I can believe him now. Our lightning arrestors are right by a fuse line for circuit surges as well and I assumed they were just resetting a fuse line. Guy was a bit rude not understanding why I was bothering him at his job 4am Jan1st soooo….
I remember watching this video shortly after it was posted and I've always thought it a cool design. So, you can imagine my delight when I found a blown 36kv arrestor on the sidewalk while I was out running. It's an all ceramic model, complete with black scorch marks and a partially melted brass connection. I suppose that lightning storm last night was rather serious.
Should send you one for ham radio coaxial
..rock solid hard .. now that's an image
Thumbs down for ads. You dont deserve to be paid for uploading videos
On the railway we went for silicone insulator sheds because they are more resistant to people taking a pot shot at them.
Lightning Arrestor
that little metal disc in the wreckage looked like it might be part of a shotgun primer or something like that
Happy new year! Just had a lovely person try and drive themselves home and run into a power pole. We were treated to an impromptu fireworks display as about four of these arrestors went off during various stages of the repair presumably from the inrush as things were hooked back up. Out here in the rural midwest you can hear these go off from miles away, sometimes several seconds after a brownout or blackout.
have you seen one with a Infrared camera. bad arrestors get thermal resistive heat and glow in the dark.
Can someone do a vid of one blowing up in open air
Things that go boom are interesting until it happens at home
You should let me have that lightning arrester, I need it for my electrical utility collection!

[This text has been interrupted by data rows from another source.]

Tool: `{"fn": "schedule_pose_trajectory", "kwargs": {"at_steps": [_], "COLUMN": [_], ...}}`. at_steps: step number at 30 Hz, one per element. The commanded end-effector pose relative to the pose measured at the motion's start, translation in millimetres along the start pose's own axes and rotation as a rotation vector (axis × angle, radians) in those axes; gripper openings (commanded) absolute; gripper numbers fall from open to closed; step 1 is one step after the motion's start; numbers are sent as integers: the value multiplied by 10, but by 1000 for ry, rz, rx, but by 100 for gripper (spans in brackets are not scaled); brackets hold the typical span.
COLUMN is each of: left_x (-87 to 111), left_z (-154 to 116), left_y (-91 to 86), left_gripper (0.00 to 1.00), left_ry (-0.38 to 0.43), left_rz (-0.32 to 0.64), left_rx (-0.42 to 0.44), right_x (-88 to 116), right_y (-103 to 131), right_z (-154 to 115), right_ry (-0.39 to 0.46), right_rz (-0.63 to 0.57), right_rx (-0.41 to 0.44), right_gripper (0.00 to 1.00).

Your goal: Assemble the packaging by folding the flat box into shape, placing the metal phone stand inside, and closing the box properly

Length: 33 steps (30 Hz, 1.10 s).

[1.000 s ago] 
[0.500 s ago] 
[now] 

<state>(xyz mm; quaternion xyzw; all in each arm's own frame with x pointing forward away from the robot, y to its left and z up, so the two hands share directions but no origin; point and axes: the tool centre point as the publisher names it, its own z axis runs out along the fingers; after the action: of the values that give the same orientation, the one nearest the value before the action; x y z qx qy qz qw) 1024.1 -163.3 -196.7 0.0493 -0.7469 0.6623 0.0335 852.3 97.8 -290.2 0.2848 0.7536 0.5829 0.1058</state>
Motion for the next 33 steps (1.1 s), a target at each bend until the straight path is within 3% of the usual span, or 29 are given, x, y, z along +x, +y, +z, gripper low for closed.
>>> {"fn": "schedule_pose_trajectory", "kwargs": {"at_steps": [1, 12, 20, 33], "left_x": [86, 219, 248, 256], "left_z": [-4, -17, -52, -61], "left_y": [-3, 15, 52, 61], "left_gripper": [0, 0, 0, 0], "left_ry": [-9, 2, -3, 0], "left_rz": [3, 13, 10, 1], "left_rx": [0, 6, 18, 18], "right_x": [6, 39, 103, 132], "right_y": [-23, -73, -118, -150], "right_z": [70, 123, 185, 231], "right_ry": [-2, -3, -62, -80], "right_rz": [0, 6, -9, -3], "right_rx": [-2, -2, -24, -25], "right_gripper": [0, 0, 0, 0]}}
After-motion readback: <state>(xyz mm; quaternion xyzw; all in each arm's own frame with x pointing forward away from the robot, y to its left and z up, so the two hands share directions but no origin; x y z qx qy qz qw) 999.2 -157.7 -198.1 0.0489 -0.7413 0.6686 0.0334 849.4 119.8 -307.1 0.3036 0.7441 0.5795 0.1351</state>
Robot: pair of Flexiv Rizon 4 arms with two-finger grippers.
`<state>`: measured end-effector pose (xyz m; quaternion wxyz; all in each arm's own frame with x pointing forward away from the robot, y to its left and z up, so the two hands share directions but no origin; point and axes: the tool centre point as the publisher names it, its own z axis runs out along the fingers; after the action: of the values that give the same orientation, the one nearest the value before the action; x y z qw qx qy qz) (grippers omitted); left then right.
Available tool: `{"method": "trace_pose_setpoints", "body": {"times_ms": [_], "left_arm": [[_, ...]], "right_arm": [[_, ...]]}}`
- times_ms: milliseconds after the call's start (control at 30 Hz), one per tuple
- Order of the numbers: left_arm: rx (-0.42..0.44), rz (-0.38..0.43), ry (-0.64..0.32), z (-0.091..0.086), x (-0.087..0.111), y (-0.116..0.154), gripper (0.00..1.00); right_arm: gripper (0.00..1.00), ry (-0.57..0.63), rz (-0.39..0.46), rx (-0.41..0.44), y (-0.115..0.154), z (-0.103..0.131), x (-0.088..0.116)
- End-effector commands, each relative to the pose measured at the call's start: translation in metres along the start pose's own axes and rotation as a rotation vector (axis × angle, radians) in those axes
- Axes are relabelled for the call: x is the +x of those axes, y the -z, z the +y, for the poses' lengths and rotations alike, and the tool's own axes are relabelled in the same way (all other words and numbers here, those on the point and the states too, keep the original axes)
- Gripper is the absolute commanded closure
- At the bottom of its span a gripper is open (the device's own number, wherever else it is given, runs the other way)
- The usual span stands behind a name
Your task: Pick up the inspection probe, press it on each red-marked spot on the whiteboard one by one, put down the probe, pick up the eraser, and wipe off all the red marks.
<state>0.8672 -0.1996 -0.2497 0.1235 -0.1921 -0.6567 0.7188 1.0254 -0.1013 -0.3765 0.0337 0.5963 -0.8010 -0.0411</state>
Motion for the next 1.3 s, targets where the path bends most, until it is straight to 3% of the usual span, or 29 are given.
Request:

For faster detonation what about a really dangerous capacitor bank? I designed a defibrillator tester a few years back and they have to absorb 600J in a few milliseconds. So of course we had to test it! Unfortunately I'm not sure 600J would be enough for your explosive bolt. It sounds like you used around 10x that from mains.
It's quite a daunting spec: 10 millifarads at 1000V for 5kJ. Then there's the release mechanism to design!
Interesting with the explosive disconnect. The ones we use in NZ haven't got that, and basically blow apart or split open on the side. Just picked one up this morning from the skip and will do an autopsy on it.
"I'm glad I didn't take a Dremmel to it" one year later, he takes a dremmel to one while drunk. then explodes TWO on his table like a moron.